Siempre es triste morir. Pero es más triste morir todavía joven. Y morir lejos del sitio donde uno nació. Por supuesto, todos tenemos que morir. La vida, la salud, así como la alegría, la calma, el regocijo interior, son regalos de Dios. Yo cada día agradezco a Dios por estos regalos. Y nunca se me quita de la mente el pensamiento de que siempre he recibido de Dios más bendiciones que las que he merecido.
Y creo y estoy convencido de que en este asunto de la vida y la muerte no hay matemática posible.
En este momento estoy triste por la muerte de Arturo López. Era un buen muchacho y desempeñó con mucho calor humano su rol de vice cónsul en el Consulado Dominicano, y de miembro activo de la comunidad dominicana en Miami. Arturo era cordial. Sincero.

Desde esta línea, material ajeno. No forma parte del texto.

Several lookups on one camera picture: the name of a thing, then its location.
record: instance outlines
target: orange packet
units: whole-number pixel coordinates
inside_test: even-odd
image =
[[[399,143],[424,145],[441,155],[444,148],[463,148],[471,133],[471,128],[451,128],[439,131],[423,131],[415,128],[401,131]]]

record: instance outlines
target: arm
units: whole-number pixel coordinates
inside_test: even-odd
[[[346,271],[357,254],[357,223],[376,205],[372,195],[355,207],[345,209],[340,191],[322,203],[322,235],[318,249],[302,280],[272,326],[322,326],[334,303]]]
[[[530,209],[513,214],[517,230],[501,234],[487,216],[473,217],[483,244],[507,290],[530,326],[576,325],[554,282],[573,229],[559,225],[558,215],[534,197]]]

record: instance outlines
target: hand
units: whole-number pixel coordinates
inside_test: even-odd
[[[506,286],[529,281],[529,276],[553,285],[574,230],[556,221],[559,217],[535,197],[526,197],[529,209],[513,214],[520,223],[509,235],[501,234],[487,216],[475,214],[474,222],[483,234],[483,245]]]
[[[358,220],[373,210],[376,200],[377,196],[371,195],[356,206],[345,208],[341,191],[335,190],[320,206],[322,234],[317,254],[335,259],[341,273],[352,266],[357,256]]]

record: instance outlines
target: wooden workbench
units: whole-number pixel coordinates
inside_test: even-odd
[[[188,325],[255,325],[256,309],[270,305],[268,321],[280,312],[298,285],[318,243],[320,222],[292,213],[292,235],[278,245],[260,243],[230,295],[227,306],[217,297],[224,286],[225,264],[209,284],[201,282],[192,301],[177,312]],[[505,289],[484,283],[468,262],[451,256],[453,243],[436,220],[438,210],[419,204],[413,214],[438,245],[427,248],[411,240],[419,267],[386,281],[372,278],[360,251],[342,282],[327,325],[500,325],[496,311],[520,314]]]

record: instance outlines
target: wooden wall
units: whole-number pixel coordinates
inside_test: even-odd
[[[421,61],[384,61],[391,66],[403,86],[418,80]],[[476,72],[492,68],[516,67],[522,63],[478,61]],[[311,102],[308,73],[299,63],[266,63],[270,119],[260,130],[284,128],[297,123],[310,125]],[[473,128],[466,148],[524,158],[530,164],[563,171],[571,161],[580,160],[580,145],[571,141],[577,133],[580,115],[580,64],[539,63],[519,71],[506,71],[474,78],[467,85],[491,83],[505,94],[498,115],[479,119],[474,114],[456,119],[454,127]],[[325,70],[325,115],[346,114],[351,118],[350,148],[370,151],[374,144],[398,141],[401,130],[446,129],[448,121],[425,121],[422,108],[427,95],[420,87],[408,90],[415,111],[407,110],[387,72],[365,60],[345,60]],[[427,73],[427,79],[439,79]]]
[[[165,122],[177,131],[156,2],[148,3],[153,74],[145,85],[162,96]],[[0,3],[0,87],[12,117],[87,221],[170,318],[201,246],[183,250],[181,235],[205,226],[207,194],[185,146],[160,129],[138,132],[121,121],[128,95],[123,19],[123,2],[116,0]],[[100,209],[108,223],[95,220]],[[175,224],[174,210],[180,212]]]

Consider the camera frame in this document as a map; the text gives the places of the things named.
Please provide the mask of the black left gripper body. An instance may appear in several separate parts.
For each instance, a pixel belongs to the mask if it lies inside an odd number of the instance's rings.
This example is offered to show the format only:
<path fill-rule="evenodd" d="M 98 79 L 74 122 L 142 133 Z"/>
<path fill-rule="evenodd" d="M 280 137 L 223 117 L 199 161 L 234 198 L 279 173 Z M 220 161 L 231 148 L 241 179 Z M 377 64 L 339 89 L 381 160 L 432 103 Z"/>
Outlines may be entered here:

Con Leonardo Suriel fuimos a verlo hace cosa de algunos meses.
Los médicos estudiaban su caso. Hace dos días Máximo Caminero y yo fuimos al hospital y lo encontramos en cuidados intensivos. Son así los designios de Dios.
Ha muerto joven Arturo López y mucho lo echaremos de menos. Siempre lo recordaremos con una sonrisa.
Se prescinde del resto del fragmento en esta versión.